This is the mail archive of the
mailing list for the glibc project.
Re: [PATCH] powerpc: Spinlock optimization and cleanup
- From: Torvald Riegel <triegel at redhat dot com>
- To: Adhemerval Zanella <azanella at linux dot vnet dot ibm dot com>
- Cc: "GNU C. Library" <libc-alpha at sourceware dot org>
- Date: Fri, 27 Feb 2015 13:20:49 +0100
- Subject: Re: [PATCH] powerpc: Spinlock optimization and cleanup
- Authentication-results: sourceware.org; auth=none
- References: <54EF91B2 dot 3020704 at linux dot vnet dot ibm dot com>
On Thu, 2015-02-26 at 18:35 -0300, Adhemerval Zanella wrote:
> This patch optimizes powerpc spinlock implementation by:
> * Current algorithm spin over a lwzx, but only after issuing a lwarx.
> first. The optimization for such case is to avoid the first lwarx
> in contention case (which is much more costly than normal loads).
IOW, the previous code was TAS-and-test-and-TAS loop, and you're
changing it into a test-and-TAS loop?
Are you sure that this gives enough benefit for the contended case to
offset potential disadvantages for the uncontended case in which the
lock is not yet in the cache? That is, whether the unnecessary
transition to write ownership when the lock is already acquired is more
important to avoid than the potential transition to shared first
followed by a transition to ownership?
(I'm not familiar with powerpc enough to answer any of that, I just want
to make sure the reason for our decisions are clear and documented.
I've done a few measurements on other architectures in the past, and
there the test-and-TAS wasn't necessarily better...)
Do you have benchmarks to show the effects? In this particular case,
I'd trust the machine maintainers with keeping the decisions we make
up-to-date wrt current hardware (ie, maintain the code so that we always
make the best trade-offs in the future); but it would be even better if
we had benchmarks.
Have you investigated with adding back-off for the contended case?

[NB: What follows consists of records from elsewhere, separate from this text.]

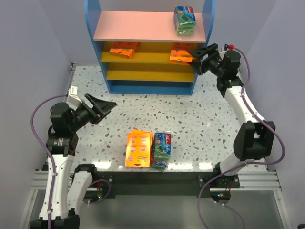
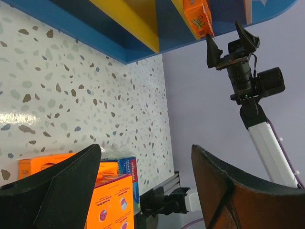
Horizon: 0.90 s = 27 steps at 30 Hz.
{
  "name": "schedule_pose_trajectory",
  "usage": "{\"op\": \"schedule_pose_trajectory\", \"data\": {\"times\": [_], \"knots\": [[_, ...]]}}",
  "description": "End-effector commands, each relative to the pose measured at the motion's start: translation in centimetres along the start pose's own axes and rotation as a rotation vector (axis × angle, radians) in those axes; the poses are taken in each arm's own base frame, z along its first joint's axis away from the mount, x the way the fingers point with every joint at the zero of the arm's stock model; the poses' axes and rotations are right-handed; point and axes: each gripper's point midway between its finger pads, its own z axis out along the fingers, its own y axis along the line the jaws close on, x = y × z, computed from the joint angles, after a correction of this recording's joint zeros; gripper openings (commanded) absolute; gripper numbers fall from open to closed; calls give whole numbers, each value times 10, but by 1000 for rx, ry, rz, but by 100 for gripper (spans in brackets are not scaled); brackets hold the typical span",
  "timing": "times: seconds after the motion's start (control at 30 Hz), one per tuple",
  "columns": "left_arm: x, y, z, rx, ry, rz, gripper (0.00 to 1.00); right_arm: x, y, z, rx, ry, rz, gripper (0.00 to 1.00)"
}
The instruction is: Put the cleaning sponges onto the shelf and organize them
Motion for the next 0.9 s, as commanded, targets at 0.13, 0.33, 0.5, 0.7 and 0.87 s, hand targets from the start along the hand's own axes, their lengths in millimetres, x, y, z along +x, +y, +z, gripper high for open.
{"op": "schedule_pose_trajectory", "data": {"times": [0.13, 0.33, 0.5, 0.7, 0.87], "knots": [[8, 2, 0, 19, 26, -3, 81, 32, 43, -53, -100, 43, -76, 81], [15, 21, 2, -40, 44, -29, 81, 110, 13, -109, 49, 259, -250, 82], [20, 31, 7, -46, 61, -57, 80, 222, -49, -172, 226, 567, -318, 80], [22, 38, 12, -55, 75, -68, 78, 307, -81, -261, 247, 800, -245, 76], [24, 46, 15, -66, 74, -86, 77, 336, -80, -302, 258, 868, -180, 75]]}}
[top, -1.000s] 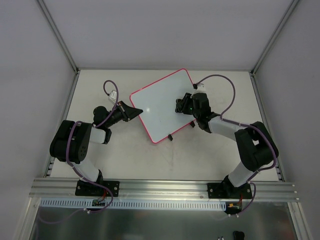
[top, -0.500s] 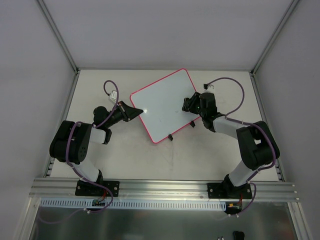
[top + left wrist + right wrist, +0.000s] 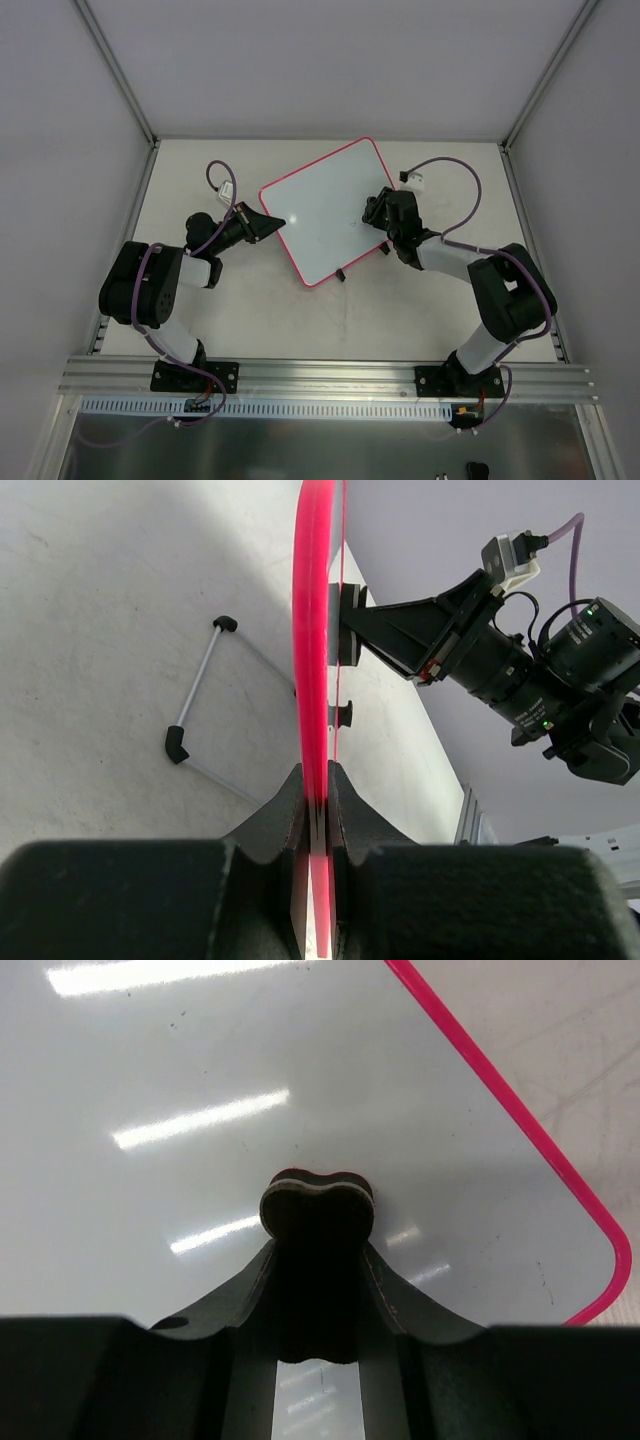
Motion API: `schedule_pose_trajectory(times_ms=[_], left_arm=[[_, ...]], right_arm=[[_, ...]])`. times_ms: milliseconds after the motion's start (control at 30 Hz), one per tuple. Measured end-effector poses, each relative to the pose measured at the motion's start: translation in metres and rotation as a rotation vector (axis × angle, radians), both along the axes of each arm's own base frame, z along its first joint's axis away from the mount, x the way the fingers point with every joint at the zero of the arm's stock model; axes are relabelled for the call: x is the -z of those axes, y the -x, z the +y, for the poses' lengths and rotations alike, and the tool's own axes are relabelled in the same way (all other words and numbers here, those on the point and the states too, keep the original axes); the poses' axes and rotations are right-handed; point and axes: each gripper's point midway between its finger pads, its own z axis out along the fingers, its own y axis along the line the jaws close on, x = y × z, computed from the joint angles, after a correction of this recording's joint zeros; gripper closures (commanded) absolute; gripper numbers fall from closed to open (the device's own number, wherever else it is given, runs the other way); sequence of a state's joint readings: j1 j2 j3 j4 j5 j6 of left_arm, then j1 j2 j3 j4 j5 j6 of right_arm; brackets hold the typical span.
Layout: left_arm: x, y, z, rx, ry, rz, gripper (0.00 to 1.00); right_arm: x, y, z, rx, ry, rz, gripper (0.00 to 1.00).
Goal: Erase the whiteboard
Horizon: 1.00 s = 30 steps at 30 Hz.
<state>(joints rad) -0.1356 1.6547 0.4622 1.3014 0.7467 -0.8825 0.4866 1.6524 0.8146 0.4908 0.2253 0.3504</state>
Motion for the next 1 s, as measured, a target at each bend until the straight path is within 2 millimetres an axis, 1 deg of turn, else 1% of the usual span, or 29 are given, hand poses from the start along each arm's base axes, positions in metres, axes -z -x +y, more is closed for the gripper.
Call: schedule_pose_trajectory(times_ms=[167,300,467,700,833,1000], left_arm=[[0.0,0.0,0.0,0.001,0.0,0.0,1.0],[0.0,0.0,0.002,-0.001,-0.001,0.0,1.0],[0.001,0.0,0.002,-0.003,-0.004,0.001,1.0],[0.003,-0.002,0.005,-0.012,-0.008,0.008,1.0],[0.004,-0.002,0.006,-0.017,-0.008,0.01,1.0],[0.005,-0.003,0.008,-0.024,-0.009,0.017,1.0]], right_arm=[[0.0,0.01,0.012,0.025,0.048,-0.016,1.0],[0.0,0.025,0.03,0.006,0.08,-0.021,1.0],[-0.001,0.045,0.06,-0.054,0.109,-0.019,1.0],[-0.002,0.077,0.115,-0.182,0.149,-0.005,1.0],[-0.003,0.088,0.136,-0.234,0.178,-0.007,1.0],[-0.003,0.099,0.156,-0.277,0.22,-0.017,1.0]])
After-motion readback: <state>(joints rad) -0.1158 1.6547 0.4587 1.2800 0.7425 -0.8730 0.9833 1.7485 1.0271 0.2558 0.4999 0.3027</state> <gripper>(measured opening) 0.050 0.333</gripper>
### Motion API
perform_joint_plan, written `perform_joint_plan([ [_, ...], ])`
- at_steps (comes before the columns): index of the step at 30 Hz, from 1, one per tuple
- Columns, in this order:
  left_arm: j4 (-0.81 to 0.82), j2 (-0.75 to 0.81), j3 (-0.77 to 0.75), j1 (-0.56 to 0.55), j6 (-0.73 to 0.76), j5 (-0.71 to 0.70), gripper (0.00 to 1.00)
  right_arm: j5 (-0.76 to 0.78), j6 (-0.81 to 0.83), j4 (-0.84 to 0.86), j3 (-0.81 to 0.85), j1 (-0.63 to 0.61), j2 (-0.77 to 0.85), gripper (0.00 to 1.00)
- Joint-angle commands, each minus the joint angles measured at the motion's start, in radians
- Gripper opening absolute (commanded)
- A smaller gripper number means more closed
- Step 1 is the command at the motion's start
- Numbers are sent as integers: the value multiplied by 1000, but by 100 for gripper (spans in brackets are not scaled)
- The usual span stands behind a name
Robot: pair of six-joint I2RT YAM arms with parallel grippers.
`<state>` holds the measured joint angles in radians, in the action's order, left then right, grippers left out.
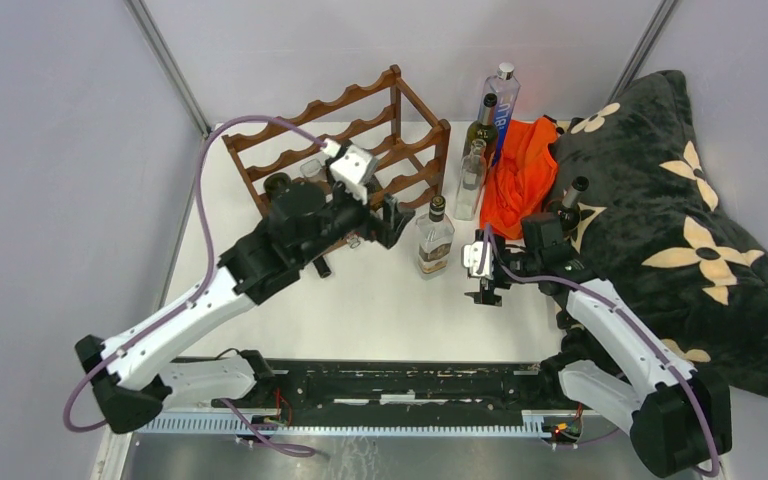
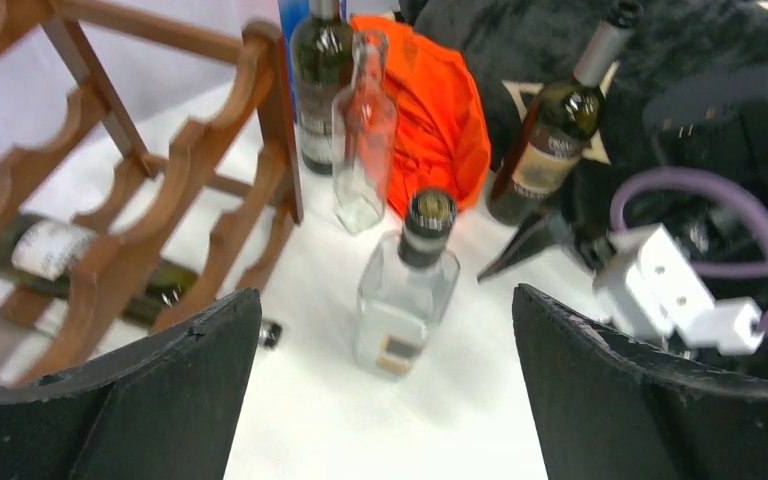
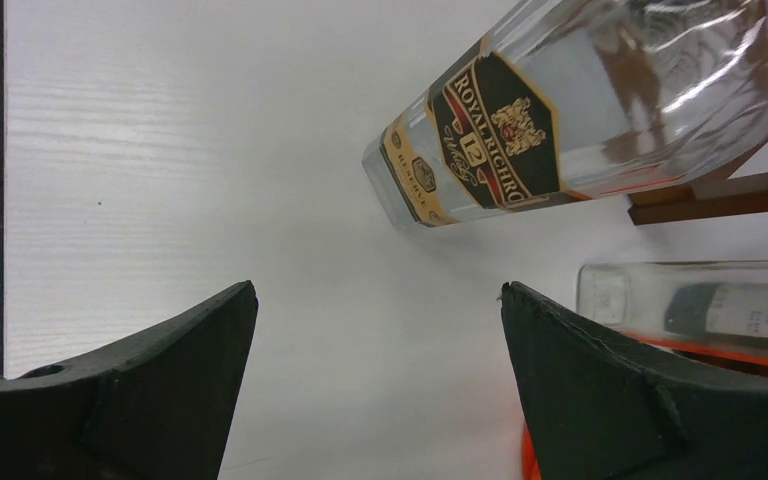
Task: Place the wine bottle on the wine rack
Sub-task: Place the wine bottle at the center of the board, then pick up the wine bottle from the center of the board.
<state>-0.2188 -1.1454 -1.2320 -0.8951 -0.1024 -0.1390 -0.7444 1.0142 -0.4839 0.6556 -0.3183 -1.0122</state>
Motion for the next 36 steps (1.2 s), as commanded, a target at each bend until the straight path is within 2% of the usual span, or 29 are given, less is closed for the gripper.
perform_joint_plan([
  [1, -14, 143, 151, -3, -130, 43, 100, -66, 15, -33, 86, 4, 62, 98],
  [7, 1, 332, 305, -4, -191, 62, 100, -69, 66, -241, 307, 3, 20, 98],
  [14, -7, 430, 382, -4, -217, 46, 100, -25, -102, -243, 545, 2, -33, 98],
  [21, -22, 456, 404, -4, -238, 49, 100, 75, -305, -304, 812, -62, -246, 98],
  [27, -28, 474, 420, -4, -259, 47, 100, 217, -373, -275, 841, -184, -331, 98],
  [33, -24, 477, 420, -4, -270, 48, 100, 276, -421, -230, 811, -220, -378, 98],
  [36, -13, 478, 431, -4, -271, 46, 100, 279, -429, -217, 791, -231, -391, 92],
])
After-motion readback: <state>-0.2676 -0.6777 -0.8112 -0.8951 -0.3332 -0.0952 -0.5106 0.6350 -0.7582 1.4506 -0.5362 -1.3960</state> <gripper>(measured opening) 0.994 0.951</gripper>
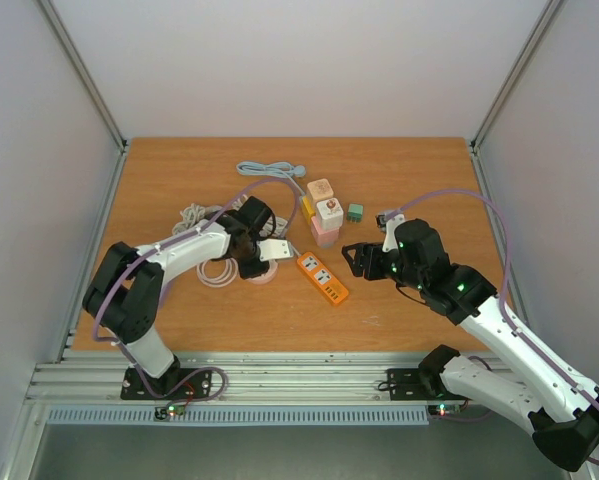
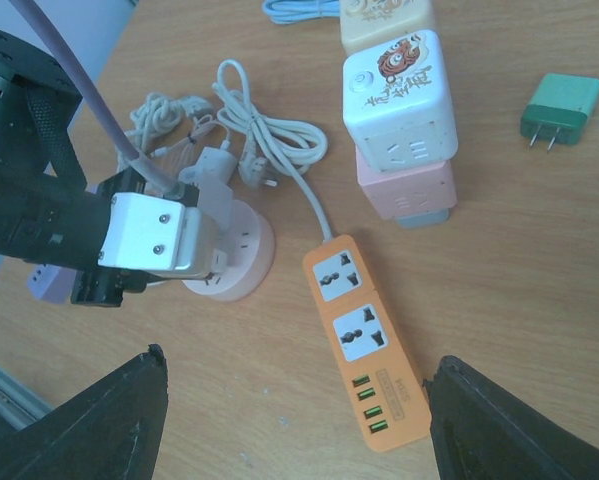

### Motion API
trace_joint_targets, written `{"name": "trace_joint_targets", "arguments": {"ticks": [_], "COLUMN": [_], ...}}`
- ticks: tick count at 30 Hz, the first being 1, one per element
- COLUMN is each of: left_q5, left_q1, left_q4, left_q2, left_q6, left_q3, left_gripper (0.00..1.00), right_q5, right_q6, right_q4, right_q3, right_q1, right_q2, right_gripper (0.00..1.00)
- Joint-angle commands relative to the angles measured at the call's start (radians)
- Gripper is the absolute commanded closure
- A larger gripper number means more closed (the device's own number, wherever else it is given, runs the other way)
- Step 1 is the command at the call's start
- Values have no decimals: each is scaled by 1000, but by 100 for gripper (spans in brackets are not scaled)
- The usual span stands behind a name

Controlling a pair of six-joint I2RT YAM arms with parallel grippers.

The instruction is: Insert the plug

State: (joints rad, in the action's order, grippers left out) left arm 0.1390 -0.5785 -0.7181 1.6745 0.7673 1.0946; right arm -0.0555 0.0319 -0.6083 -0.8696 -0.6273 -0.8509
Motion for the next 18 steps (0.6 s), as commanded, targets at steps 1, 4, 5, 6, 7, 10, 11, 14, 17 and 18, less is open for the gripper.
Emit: {"name": "trace_joint_targets", "arguments": {"ticks": [1, 4, 5, 6, 7, 10, 11, 14, 17, 18], "left_q5": [8, -18, -40, -49, -52, -45, -44, -46, -30, -10], "left_q1": [-5, -7, -6, -6, -6, -6, -5, -4, 2, 5], "left_q4": [19, -26, -34, -43, -48, -28, -20, -16, 8, 8], "left_q2": [51, 96, 110, 123, 134, 143, 144, 142, 103, 85], "left_q6": [-5, 0, -4, -6, -7, -24, -29, -46, -71, -79], "left_q3": [-1, 9, 6, 1, -7, -32, -35, -29, -22, -13], "left_gripper": [100, 100, 100, 100, 100, 100, 100, 100, 85, 77], "right_q5": [21, 22, 23, 24, 26, 29, 27, 24, 25, 25], "right_q6": [-10, -9, -9, -10, -11, -13, -15, -16, -15, -16], "right_q4": [-4, -6, -7, -8, -8, -8, -7, -7, -7, -7], "right_q3": [12, 11, 12, 12, 13, 12, 11, 8, 7, 7], "right_q1": [5, 5, 5, 5, 5, 5, 5, 5, 5, 5], "right_q2": [9, 13, 15, 17, 20, 21, 22, 21, 24, 25], "right_gripper": [28, 28, 28, 28, 28, 28, 28, 28, 28, 28]}}
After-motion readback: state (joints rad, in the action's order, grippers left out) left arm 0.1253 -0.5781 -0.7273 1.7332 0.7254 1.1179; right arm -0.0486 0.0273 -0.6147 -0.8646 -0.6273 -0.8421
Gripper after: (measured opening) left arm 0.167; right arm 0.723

What are your assumptions about the workload and the relative importance
of individual cases (e.g., likelihood of contended vs. uncontended)? We
should agree on those globally (ie, across archs), and document them.
> * Use the correct EH hint bit on the larx for supported ISA. For lock
> acquisition, the thread that acquired the lock with a successful stcx
> do not want to give away the write ownership on the cacheline. The
> idea is to make the load reservation "sticky" about retaining write
> authority to the line. That way, the store that must inevitably come
> to release the lock can succeed quickly and not contend with other
> threads issuing lwarx. If another thread does a store to the line
> (false sharing), the winning thread must give up write authority to
> The proper value of EH for the larx for a lock acquisition is 1.
I would strongly prefer if we could use C code for our locks, including
Ignoring the cacheline ownership hint, is there any reason to use
assembly here (with either the current assembly implementation of
atomics that we have, or the new GCC __atomic builtins)? If so, what
could / would we need to fix in these implementations of atomics? Is
there a measurable difference?
Regarding the ownership hint, what about extending the atomics that we
have with support for that? This hint could be useful in other
concurrent code too, and we don't want to have to clone the, say, whole
rwlock implementation for powerpc just to add a few such hints.
> diff --git a/sysdeps/powerpc/nptl/pthread_spin_unlock.c b/sysdeps/powerpc/nptl/pthread_spin_unlock.c
> new file mode 100644
> index 0000000..7af694f
> --- /dev/null
> +++ b/sysdeps/powerpc/nptl/pthread_spin_unlock.c
> @@ -0,0 +1,28 @@
> +/* pthread_spin_unlock -- unlock a spin lock. PowerPC version.
> + Copyright (C) 2007-2015 Free Software Foundation, Inc.
> + This file is part of the GNU C Library.
> + The GNU C Library is free software; you can redistribute it and/or
> + modify it under the terms of the GNU Lesser General Public
> + License as published by the Free Software Foundation; either
> + version 2.1 of the License, or (at your option) any later version.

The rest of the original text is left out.